About this exercise - With spelling and spacing unchanged, write out each line of the material.

Given material -

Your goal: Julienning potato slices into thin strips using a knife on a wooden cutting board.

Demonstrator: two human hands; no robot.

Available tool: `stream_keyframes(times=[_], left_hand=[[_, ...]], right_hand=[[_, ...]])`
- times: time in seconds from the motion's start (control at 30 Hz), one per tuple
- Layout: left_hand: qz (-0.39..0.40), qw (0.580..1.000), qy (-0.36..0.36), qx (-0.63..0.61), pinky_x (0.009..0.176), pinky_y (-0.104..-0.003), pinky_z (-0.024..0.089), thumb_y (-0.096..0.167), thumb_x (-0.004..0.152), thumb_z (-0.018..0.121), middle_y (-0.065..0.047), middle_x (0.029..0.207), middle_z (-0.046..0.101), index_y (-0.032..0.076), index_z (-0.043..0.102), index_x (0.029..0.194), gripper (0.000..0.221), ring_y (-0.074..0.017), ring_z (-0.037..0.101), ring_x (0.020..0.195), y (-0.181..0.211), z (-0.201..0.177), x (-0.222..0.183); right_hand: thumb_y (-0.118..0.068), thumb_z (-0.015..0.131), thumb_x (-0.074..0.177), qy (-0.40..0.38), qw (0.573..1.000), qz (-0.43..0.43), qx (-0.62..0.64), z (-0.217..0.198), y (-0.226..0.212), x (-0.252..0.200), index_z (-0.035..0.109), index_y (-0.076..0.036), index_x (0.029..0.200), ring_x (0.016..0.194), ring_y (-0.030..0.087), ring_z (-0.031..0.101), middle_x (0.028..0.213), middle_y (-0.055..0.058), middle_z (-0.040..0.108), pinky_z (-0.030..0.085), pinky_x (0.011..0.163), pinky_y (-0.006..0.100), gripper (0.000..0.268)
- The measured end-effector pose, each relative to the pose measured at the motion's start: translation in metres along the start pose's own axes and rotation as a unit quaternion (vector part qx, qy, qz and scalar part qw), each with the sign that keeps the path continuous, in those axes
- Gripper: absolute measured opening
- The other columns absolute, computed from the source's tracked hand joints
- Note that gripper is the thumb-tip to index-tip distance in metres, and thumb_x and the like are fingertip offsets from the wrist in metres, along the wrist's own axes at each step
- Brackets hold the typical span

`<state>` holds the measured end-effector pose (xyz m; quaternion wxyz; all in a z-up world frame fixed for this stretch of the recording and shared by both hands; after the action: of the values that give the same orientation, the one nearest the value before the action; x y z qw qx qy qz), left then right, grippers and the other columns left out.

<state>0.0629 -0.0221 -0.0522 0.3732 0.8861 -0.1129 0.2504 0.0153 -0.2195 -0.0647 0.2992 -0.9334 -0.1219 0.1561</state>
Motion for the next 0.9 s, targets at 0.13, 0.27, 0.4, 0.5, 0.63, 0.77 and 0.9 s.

Solution to the exercise -
Your goal: Julienning potato slices into thin strips using a knife on a wooden cutting board.

Demonstrator: two human hands; no robot.

Available tool: `stream_keyframes(times=[_], left_hand=[[_, ...]], right_hand=[[_, ...]])`
- times: time in seconds from the motion's start (control at 30 Hz), one per tuple
- Layout: left_hand: qz (-0.39..0.40), qw (0.580..1.000), qy (-0.36..0.36), qx (-0.63..0.61), pinky_x (0.009..0.176), pinky_y (-0.104..-0.003), pinky_z (-0.024..0.089), thumb_y (-0.096..0.167), thumb_x (-0.004..0.152), thumb_z (-0.018..0.121), middle_y (-0.065..0.047), middle_x (0.029..0.207), middle_z (-0.046..0.101), index_y (-0.032..0.076), index_z (-0.043..0.102), index_x (0.029..0.194), gripper (0.000..0.221), ring_y (-0.074..0.017), ring_z (-0.037..0.101), ring_x (0.020..0.195), y (-0.181..0.211), z (-0.201..0.177), x (-0.222..0.183); right_hand: thumb_y (-0.118..0.068), thumb_z (-0.015..0.131), thumb_x (-0.074..0.177), qy (-0.40..0.38), qw (0.573..1.000), qz (-0.43..0.43), qx (-0.62..0.64), z (-0.217..0.198), y (-0.226..0.212), x (-0.252..0.200), index_z (-0.035..0.109), index_y (-0.076..0.036), index_x (0.029..0.200), ring_x (0.016..0.194), ring_y (-0.030..0.087), ring_z (-0.031..0.101), middle_x (0.028..0.213), middle_y (-0.055..0.058), middle_z (-0.040..0.108), pinky_z (-0.030..0.085), pinky_x (0.011..0.163), pinky_y (-0.006..0.100), gripper (0.000..0.268)
- The measured end-effector pose, each relative to the pose measured at the motion's start: translation in metres along the start pose's own axes and rotation as a unit quaternion (vector part qx, qy, qz and scalar part qw), each with the sign that keeps the path continuous, in those axes
- Gripper: absolute measured opening
- The other columns absolute, computed from the source's tracked hand joints
- Note that gripper is the thumb-tip to index-tip distance in metres, and thumb_x and the like are fingertip offsets from the wrist in metres, along the wrist's own axes at each step
- Brackets hold the typical span

`<state>` holds the measured end-effector pose (xyz m; quaternion wxyz; all in a z-up world frame fixed for this stretch of the recording and shared by both hands; after the action: of the values that give the same orientation, the one nearest the value before the action; x y z qw qx qy qz), left then right, grippers and the other columns left out.

<state>0.0629 -0.0221 -0.0522 0.3732 0.8861 -0.1129 0.2504 0.0153 -0.2195 -0.0647 0.2992 -0.9334 -0.1219 0.1561</state>
Motion for the next 0.9 s, targets at 0.13, 0.27, 0.4, 0.5, 0.63, 0.77 and 0.9 s.

The exercise has been completed in full.